Habib Rizieq Shihab (HRS), Muhammad Hanif Alatas, Dr Andi Tatat berpotensi bebas. Mereka bertiga didakwa dengan delik berita bohong. Delik tersebut disebutkan dalam dakwaan pertama, primair; Pasal 14 ayat (1), subsidair; Pasal 14 ayat (2), lebih subsidair; Pasal 15 Undang-Undang Nomor 1 Tahun 1946 tentang Peraturan Hukum Pidana.
“Penolakan HRS terhadap pemeriksaan swab PCR test dan permintaannya untuk merahasiakan hasil swab PCR test bukan merupakan sebagai perbuatan aktif menghalangi upaya penanggulangan wabah,” kata Pakar Hukum Abdul Chair Ramadhan kepada www.suaranasional.com, Rabu (2/6/2021).
Menyangkut delik berita bohong, kata Abdul Chair tidak mengandung adanya sikap batin (mens rea) untuk mewujudkan perbuatan pidana dan akibatnya. Di dalam hukum tidak dapat dipidana seseorang karena atas dasar keadaaan batin seseorang. Hal ini sesuai dengan asas “cogitationis poenam nemo patitur”, artinya “tidak seorang pun dipidana atas yang ada dalam pikirannya”.
“Oleh karena itu terhadap suatu perbuatan, maka didalamnya harus terkandung adanya kesalahan. Perihal ucapan bohong sebagaimana didakwakan bertentangan dengan asas “tidak seorang pun dipidana atas yang ada dalam pikirannya”. Ucapan tersebut adalah termasuk bagian dalam pikiran sebab dirinya merasakan sudah sehat,” ungkapnya.
Kata Abdul Chair, dalam kasus RS Ummi Bogor, tidak ada akibat konkrit terjadinya peristiwa keonaran atau kekacauan di berbagai wilayah Indonesia sebagai syarat terpenuhinya unsur Pasal 14 ayat (1) Undang-Undang Pertaturan Hukum Pidana.

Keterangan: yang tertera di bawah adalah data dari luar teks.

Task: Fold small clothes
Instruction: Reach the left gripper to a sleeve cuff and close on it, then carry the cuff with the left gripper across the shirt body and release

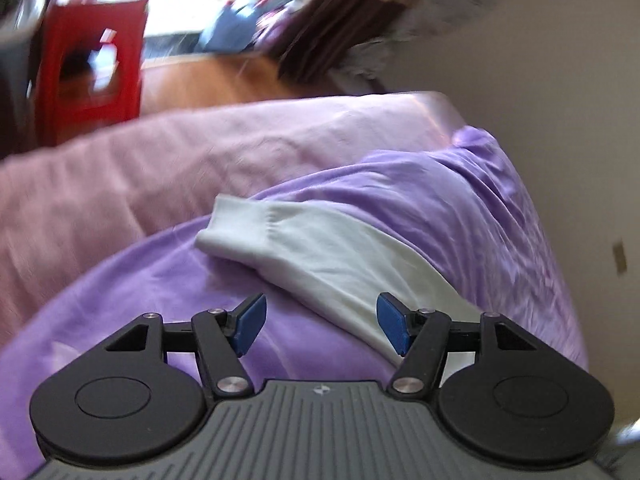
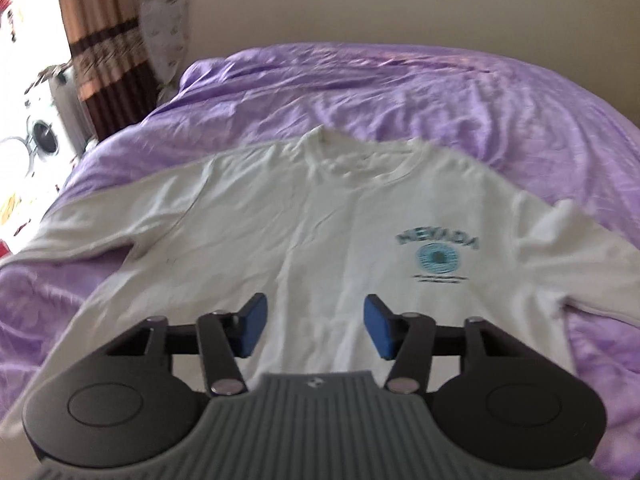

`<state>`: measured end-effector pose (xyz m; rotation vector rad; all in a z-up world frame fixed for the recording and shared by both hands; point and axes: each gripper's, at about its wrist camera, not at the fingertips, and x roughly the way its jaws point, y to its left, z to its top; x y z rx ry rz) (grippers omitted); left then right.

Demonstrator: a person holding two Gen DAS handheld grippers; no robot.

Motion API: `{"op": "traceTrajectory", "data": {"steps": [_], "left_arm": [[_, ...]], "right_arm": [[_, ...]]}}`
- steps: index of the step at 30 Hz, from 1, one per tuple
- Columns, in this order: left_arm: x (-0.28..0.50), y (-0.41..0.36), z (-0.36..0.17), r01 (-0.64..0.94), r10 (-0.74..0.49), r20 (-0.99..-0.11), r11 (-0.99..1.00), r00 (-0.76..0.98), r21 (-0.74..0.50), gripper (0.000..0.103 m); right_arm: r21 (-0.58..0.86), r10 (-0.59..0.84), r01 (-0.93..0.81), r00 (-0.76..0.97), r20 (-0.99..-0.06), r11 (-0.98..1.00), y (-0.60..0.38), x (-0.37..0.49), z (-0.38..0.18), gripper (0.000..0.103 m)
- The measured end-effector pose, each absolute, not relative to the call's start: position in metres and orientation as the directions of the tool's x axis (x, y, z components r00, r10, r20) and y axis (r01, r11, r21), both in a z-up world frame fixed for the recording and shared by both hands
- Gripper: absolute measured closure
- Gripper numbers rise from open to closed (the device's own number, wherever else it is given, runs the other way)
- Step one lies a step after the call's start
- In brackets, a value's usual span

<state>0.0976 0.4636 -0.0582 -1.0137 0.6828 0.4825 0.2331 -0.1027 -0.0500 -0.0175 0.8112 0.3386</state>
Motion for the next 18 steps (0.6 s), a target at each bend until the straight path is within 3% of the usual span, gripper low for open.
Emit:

“Sepanjang tidak terpenuhinya unsur sebagaimana dimaksudkan, maka terhadap para terdakwa harus dibebaskan. Setidak-tidaknya dilepaskan dari segala tuntutan Penuntut Umum. Dikatakan demikian, walaupun terhadap perbuatannya memang terbukti, namun perbuatan tersebut bukan merupakan perbuatan pidana,” jelasnya.